+++ DATA PROVIDED +++

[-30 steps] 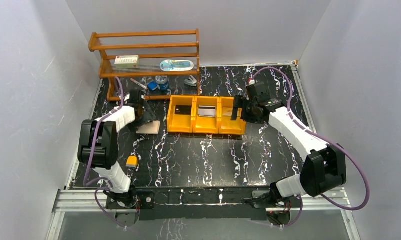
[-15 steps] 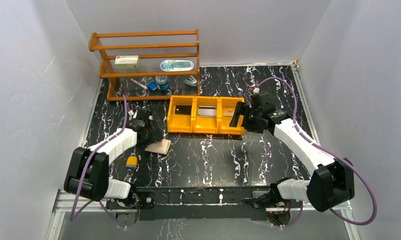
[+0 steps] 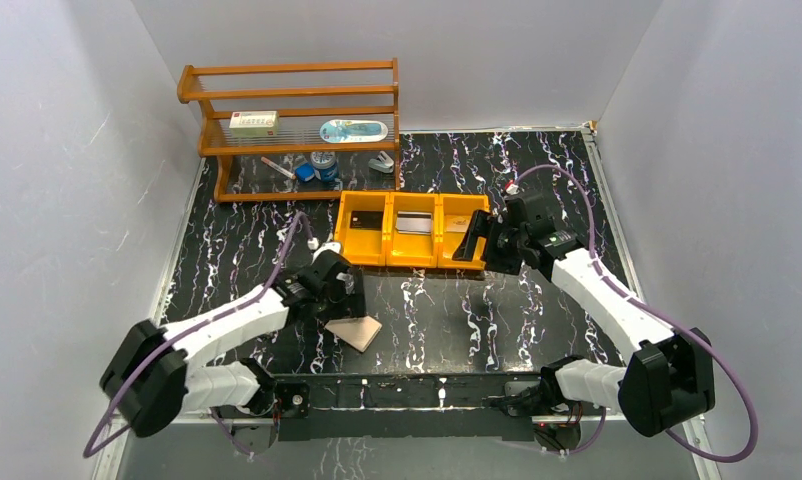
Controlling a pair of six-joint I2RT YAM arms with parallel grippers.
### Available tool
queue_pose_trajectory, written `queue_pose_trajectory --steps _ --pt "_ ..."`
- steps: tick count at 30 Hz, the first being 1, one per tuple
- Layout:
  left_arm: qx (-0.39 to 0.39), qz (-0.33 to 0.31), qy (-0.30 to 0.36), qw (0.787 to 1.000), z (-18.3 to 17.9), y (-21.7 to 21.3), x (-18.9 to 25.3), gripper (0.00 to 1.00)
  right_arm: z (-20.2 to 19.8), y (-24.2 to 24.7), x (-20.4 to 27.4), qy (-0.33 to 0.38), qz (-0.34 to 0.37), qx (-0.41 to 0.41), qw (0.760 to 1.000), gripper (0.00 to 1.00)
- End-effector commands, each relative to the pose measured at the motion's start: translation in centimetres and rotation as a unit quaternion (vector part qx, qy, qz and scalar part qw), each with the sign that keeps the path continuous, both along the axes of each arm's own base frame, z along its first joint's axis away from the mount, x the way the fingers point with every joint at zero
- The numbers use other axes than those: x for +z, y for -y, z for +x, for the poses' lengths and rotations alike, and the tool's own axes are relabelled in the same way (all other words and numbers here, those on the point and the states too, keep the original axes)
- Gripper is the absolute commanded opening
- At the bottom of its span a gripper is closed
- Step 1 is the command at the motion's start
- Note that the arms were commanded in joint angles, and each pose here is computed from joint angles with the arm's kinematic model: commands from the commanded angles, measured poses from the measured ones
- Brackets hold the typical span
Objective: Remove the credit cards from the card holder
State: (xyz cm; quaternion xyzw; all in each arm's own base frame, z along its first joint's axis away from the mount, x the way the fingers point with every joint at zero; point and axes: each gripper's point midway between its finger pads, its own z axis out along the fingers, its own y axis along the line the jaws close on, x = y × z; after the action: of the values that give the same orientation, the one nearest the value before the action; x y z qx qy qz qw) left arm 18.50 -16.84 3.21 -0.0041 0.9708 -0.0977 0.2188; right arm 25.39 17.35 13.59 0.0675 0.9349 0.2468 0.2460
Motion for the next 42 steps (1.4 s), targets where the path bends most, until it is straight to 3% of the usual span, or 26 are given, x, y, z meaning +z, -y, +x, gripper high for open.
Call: queue_pose_trajectory --steps 1,4,11,19,23,26,32,37,42 --pt "0.056 -0.021 0.11 0.992 2.5 -1.2 5.9 0.98 -0.5 -2.4 2.1 0.036 0.057 0.064 0.996 0.91" --pt "0.109 -0.03 0.149 0.982 2.8 -3.0 8.0 0.98 -0.9 -4.0 2.4 0.046 0.069 0.104 0.991 0.88" --pt "0.231 0.008 0.12 0.966 0.3 -7.5 6.2 0.98 -2.5 -10.4 2.6 0.082 0.056 0.202 0.974 0.81" --pt "0.376 0.075 0.15 0.911 -1.3 -13.5 7.4 0.98 -4.9 -18.5 0.4 0.169 -0.028 0.307 0.936 0.76" --pt "0.427 0.1 0.147 0.887 -2.4 -15.3 7.9 0.98 -6.4 -22.9 -2.4 0.156 -0.056 0.348 0.923 0.62" --pt "0.439 0.107 0.155 0.879 -2.7 -16.1 8.4 0.98 -7.7 -24.4 -5.1 0.122 -0.085 0.374 0.915 0.58" --pt "0.46 0.077 0.179 0.866 -3.0 -16.9 9.4 0.98 -10.3 -27.0 -7.2 0.11 -0.104 0.411 0.899 0.59" --pt "0.457 0.079 0.181 0.867 -2.9 -16.9 9.6 0.98 -9.8 -26.0 -9.2 0.102 -0.15 0.401 0.898 0.54" --pt "0.451 0.079 0.183 0.87 -2.8 -16.9 9.7 0.98 -9.1 -24.0 -10.2 0.1 -0.193 0.373 0.902 0.41"
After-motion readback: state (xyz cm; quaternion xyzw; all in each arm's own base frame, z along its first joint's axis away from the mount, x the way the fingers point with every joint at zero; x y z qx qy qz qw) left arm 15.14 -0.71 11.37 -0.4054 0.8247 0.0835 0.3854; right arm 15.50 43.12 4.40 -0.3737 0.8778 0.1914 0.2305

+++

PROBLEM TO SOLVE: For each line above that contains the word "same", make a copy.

REPLY:
- The numbers use other axes than those: x for +z, y for -y, z for +x, for the poses' lengths and rotations alike, and the tool's own axes are relabelled in the same way (all other words and numbers here, those on the point and the states too, keep the original axes)
State: (xyz cm; quaternion xyzw; all in each arm's own base frame, z along its first joint's axis away from the mount, x the way the fingers point with every joint at zero; point and axes: each gripper's point midway between its finger pads, its own z axis out along the fingers, its own y axis along the line the jaws close on, x = y × z; after the action: of the values that give the same orientation, the one nearest the value before the action; x y z qx qy qz qw) left arm 18.50 -16.84 3.21 -0.0041 0.9708 -0.0977 0.2188; right arm 25.39 17.35 13.59 0.0675 0.9349 0.2468 0.2460

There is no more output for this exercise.